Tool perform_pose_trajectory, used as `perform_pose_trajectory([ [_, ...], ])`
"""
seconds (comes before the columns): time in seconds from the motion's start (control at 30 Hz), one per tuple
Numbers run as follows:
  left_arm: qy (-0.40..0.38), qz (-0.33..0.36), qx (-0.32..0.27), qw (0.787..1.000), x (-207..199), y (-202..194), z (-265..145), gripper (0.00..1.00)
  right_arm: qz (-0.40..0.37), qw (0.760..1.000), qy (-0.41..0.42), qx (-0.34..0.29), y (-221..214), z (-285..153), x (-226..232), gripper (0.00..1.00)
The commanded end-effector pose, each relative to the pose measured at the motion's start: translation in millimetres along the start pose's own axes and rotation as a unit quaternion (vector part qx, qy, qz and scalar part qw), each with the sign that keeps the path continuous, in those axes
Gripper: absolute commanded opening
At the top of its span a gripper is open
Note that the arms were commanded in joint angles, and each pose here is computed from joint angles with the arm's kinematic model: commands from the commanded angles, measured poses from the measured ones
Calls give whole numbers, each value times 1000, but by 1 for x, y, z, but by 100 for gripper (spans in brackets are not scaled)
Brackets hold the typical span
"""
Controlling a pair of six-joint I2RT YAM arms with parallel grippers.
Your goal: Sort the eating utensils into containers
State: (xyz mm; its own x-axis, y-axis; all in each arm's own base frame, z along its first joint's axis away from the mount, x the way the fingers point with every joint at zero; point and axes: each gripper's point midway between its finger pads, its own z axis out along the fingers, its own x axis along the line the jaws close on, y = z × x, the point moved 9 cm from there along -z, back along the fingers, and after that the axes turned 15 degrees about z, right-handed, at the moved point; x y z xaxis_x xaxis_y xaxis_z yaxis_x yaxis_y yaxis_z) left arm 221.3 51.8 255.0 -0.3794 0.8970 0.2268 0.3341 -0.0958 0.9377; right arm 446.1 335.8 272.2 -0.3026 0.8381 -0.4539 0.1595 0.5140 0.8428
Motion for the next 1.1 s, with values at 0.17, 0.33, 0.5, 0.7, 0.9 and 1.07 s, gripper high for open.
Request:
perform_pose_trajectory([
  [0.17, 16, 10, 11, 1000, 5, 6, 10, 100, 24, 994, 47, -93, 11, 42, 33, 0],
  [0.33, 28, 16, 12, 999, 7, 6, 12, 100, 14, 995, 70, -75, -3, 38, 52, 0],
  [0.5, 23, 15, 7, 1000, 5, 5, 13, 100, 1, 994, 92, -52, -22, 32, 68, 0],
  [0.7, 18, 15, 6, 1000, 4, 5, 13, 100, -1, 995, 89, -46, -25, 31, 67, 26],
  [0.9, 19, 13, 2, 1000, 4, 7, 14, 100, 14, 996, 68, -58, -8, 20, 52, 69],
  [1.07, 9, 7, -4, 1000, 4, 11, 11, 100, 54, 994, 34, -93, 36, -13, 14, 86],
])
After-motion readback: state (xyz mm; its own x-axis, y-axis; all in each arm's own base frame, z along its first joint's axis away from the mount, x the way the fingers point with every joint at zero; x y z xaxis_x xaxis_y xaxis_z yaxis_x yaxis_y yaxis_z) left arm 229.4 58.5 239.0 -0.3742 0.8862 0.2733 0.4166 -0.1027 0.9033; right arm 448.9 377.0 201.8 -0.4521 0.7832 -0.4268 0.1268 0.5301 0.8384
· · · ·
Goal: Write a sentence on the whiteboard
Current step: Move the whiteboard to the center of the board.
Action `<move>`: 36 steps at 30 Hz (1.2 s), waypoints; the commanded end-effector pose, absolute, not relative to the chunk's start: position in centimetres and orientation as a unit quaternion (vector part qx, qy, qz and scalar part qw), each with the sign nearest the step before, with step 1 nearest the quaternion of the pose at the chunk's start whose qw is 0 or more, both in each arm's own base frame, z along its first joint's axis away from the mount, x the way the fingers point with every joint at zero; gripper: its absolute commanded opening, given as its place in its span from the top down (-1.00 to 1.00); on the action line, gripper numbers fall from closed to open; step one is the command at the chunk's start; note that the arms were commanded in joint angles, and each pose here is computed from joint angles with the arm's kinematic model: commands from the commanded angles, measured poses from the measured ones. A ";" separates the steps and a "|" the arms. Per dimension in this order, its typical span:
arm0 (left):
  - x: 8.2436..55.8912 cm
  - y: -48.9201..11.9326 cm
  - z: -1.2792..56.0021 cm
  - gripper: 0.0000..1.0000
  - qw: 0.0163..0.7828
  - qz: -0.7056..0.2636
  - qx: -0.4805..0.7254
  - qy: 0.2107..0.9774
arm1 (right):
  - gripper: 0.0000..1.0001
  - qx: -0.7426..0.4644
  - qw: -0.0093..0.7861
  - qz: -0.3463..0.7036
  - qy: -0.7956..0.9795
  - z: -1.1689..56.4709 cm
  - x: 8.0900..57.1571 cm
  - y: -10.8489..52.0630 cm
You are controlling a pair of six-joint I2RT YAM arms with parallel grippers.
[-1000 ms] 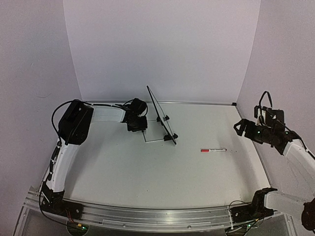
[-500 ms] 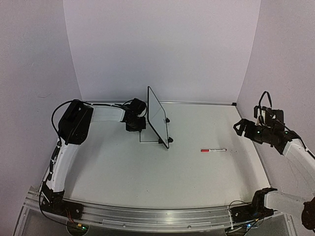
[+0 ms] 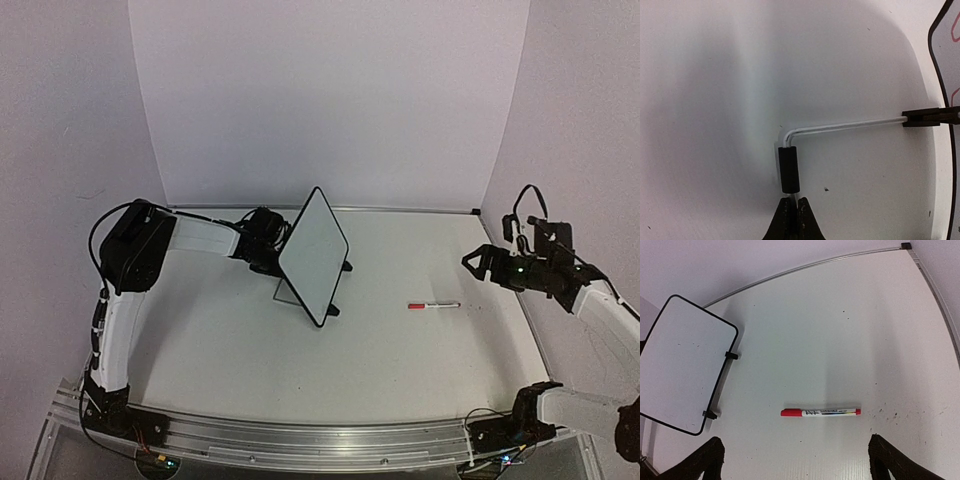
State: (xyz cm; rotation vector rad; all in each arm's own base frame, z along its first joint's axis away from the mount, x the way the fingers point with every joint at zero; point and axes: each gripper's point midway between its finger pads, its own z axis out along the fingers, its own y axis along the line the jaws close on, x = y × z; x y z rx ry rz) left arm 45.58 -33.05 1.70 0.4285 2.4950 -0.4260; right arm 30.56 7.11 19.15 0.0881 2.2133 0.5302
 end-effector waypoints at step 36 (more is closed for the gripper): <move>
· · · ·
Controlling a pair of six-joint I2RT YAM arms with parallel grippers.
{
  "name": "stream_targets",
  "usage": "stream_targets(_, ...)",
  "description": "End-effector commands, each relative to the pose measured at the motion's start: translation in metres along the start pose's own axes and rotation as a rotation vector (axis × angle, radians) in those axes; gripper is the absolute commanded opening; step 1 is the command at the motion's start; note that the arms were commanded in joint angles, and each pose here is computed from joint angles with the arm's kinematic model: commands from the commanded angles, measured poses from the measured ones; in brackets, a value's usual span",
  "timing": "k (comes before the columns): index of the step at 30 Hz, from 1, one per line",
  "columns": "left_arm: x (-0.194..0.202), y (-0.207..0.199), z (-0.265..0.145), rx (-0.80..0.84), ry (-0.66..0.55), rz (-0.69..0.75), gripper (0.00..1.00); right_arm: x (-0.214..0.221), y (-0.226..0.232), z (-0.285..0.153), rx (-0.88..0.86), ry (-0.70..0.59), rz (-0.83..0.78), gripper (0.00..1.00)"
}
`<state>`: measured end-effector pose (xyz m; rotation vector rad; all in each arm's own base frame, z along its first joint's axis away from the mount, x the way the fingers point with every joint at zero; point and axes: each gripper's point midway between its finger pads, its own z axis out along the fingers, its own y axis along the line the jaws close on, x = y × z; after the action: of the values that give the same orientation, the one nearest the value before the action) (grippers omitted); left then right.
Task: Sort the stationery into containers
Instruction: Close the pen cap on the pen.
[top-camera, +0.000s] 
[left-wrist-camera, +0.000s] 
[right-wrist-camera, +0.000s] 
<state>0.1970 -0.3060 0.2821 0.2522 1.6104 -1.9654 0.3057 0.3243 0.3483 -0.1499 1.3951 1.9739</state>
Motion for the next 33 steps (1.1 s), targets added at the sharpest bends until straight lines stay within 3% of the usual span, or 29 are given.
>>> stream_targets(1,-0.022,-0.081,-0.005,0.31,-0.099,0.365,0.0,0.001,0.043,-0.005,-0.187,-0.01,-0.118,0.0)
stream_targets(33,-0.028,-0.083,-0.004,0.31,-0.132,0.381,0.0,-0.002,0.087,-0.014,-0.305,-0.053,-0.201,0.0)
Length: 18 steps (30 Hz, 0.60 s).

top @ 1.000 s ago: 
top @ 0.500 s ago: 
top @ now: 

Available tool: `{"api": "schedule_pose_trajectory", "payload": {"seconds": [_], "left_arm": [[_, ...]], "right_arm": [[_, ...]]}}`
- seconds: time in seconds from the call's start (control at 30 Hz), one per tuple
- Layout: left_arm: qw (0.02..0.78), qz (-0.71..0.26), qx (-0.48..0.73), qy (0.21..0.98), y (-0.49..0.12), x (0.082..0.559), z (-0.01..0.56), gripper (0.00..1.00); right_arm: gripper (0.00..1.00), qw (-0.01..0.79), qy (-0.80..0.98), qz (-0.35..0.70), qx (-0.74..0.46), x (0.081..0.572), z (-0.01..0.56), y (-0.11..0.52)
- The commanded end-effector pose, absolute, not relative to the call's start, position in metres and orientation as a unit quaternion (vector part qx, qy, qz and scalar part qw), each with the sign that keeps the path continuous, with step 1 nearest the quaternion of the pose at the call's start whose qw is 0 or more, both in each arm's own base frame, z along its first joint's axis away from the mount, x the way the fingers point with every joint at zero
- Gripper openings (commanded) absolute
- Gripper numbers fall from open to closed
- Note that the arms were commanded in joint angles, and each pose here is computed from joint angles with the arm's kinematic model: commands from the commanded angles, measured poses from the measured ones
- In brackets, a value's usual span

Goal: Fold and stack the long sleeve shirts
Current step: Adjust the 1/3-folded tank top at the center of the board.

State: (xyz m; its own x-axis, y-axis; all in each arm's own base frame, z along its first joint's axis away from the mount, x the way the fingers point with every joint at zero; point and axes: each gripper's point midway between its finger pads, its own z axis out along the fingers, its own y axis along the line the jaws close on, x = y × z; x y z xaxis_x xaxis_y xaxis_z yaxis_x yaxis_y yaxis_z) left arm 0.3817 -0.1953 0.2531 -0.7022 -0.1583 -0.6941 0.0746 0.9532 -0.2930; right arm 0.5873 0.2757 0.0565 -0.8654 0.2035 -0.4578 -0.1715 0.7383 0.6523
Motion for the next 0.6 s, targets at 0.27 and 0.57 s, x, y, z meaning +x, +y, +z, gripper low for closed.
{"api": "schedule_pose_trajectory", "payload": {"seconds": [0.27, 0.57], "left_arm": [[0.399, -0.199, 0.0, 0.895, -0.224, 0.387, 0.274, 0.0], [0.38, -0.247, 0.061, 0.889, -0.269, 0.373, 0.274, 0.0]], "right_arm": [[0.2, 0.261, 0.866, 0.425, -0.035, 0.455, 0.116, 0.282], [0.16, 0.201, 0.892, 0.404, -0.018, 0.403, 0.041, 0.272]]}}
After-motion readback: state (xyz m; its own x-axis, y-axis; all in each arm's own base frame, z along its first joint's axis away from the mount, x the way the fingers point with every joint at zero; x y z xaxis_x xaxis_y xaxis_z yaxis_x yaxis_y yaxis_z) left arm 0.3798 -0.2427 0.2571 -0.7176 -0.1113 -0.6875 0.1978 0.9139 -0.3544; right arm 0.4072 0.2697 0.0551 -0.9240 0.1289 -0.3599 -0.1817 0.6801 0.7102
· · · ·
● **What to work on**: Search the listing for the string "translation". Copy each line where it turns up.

● **Answer space**:
The commanded end-effector pose, each relative to the pose measured at the motion's start: translation in millimetres along the start pose's own axes and rotation as a unit quaternion (vector part qx, qy, qz and scalar part qw), each with the sign that keeps the path continuous, in those axes
  "description": "End-effector commands, each relative to the pose measured at the motion's start: translation in metres along the start pose's own axes and rotation as a rotation vector (axis × angle, radians) in those axes; gripper is the absolute commanded opening; step 1 is the command at the motion's start; note that the arms were commanded in joint angles, and each pose here is computed from joint angles with the arm's kinematic model: commands from the commanded angles, measured poses from the measured ones; in brackets, a value's usual span",

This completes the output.